_INSTRUCTIONS FOR THE TASK_. Please copy out the entries below exactly, beginning with the line that contains "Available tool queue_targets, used" and ending with the line that contains "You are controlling", and include nothing outside that span.
—————
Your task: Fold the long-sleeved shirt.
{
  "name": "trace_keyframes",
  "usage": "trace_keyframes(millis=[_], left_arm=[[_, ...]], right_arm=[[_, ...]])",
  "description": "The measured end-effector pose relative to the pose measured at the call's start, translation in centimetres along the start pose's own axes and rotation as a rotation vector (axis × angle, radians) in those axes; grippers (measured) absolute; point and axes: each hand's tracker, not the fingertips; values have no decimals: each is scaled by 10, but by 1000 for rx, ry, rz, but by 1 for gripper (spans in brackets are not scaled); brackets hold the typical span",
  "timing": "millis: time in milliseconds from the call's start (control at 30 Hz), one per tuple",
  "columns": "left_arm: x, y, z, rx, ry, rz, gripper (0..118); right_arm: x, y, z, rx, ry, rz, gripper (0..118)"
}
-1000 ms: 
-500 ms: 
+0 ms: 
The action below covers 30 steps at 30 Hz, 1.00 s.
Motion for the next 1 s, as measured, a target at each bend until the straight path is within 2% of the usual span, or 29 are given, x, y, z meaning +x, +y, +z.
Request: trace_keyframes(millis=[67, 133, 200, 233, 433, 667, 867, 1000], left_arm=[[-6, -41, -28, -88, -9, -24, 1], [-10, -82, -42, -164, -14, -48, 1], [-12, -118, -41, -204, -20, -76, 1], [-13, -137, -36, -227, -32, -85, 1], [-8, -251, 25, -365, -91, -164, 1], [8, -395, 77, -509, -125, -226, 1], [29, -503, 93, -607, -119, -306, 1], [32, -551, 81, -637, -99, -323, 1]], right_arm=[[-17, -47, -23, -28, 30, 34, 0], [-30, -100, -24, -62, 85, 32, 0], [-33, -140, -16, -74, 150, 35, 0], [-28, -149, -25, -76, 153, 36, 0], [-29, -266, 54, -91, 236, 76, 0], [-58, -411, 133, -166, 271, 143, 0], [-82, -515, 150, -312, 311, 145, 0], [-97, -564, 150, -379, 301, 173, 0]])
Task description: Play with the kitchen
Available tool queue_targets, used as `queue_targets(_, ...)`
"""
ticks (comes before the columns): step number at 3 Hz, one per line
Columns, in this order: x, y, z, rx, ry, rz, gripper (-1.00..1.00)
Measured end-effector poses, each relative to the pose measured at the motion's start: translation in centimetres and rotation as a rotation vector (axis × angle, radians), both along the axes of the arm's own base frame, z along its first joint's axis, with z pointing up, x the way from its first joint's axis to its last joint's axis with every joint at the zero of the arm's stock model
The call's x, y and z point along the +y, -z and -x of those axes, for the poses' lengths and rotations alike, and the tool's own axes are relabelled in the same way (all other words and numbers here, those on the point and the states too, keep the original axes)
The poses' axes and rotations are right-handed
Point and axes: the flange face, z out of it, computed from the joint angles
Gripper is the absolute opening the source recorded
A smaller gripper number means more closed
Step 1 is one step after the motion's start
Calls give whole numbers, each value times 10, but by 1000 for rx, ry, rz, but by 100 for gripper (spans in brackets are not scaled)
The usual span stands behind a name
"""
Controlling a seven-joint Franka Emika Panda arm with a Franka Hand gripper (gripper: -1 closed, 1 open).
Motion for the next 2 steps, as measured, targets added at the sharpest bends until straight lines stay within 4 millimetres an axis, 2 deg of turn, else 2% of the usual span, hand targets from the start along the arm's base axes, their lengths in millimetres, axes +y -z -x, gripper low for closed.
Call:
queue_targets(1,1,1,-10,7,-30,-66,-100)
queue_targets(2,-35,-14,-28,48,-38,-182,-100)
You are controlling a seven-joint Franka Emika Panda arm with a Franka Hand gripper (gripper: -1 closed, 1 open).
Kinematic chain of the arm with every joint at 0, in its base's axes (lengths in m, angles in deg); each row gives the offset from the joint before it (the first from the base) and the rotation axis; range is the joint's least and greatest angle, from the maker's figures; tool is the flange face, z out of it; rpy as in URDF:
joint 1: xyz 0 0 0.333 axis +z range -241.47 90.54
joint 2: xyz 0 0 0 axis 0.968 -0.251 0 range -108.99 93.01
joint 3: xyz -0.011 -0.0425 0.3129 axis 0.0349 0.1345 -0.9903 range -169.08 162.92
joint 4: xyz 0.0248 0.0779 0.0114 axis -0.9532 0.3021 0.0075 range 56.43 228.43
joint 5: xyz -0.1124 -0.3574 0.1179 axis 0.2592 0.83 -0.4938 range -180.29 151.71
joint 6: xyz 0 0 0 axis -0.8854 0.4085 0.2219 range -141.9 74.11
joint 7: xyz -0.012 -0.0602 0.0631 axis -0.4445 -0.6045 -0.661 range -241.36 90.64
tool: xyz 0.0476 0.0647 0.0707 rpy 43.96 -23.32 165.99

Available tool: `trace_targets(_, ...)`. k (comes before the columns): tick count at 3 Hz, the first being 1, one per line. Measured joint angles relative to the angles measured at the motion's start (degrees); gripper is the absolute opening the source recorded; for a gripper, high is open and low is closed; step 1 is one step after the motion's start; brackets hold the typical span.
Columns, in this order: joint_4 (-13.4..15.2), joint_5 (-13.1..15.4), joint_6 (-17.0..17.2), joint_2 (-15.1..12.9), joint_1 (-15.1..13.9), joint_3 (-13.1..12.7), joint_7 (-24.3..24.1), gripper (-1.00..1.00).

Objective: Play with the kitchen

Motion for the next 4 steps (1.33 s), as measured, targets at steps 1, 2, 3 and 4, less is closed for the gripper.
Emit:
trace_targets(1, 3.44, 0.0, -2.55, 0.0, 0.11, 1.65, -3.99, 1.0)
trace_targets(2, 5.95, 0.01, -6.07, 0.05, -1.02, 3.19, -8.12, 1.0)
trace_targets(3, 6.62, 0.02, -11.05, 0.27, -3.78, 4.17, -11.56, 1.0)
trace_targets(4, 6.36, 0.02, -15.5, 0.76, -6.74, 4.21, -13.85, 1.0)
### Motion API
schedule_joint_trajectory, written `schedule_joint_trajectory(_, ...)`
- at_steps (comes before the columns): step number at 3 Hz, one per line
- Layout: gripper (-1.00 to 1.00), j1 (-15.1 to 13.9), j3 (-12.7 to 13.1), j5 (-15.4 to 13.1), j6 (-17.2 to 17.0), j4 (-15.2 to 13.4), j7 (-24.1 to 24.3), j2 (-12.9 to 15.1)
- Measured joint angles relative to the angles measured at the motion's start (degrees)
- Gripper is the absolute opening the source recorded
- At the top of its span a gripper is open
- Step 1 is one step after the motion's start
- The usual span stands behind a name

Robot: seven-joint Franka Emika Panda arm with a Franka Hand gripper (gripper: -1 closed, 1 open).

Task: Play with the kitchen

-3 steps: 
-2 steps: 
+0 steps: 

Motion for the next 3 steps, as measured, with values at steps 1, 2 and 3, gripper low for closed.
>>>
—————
_OUTPUT FOR THIS EXERCISE_.
Available tool queue_targets, used as `queue_targets(_, ...)`
"""
ticks (comes before the columns): step number at 3 Hz, one per line
Columns, in this order: x, y, z, rx, ry, rz, gripper (-1.00..1.00)
Measured end-effector poses, each relative to the pose measured at the motion's start: translation in centimetres and rotation as a rotation vector (axis × angle, radians), both along the axes of the arm's own base frame, z along its first joint's axis, with z pointing up, x the way from its first joint's axis to its last joint's axis with every joint at the zero of the arm's stock model
The call's x, y and z point along the +y, -z and -x of those axes, for the poses' lengths and rotations alike, and the tool's own axes are relabelled in the same way (all other words and numbers here, those on the point and the states too, keep the original axes)
The poses' axes and rotations are right-handed
Point and axes: the flange face, z out of it, computed from the joint angles
Gripper is the absolute opening the source recorded
A smaller gripper number means more closed
Step 1 is one step after the motion's start
Calls give whole numbers, each value times 10, but by 1000 for rx, ry, rz, but by 100 for gripper (spans in brackets are not scaled)
The usual span stands behind a name
"""
Controlling a seven-joint Franka Emika Panda arm with a Franka Hand gripper (gripper: -1 closed, 1 open).
Motion for the next 2 steps, as measured, targets added at the sharpest bends until straight lines stay within 4 millimetres an axis, 2 deg of turn, else 2% of the usual span, hand targets from the start along the arm's base axes, their lengths in millimetres, axes +y -z -x, gripper low for closed.
Call:
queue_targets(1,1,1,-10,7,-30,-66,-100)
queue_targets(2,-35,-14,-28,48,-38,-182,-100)
You are controlling a seven-joint Franka Emika Panda arm with a Franka Hand gripper (gripper: -1 closed, 1 open).

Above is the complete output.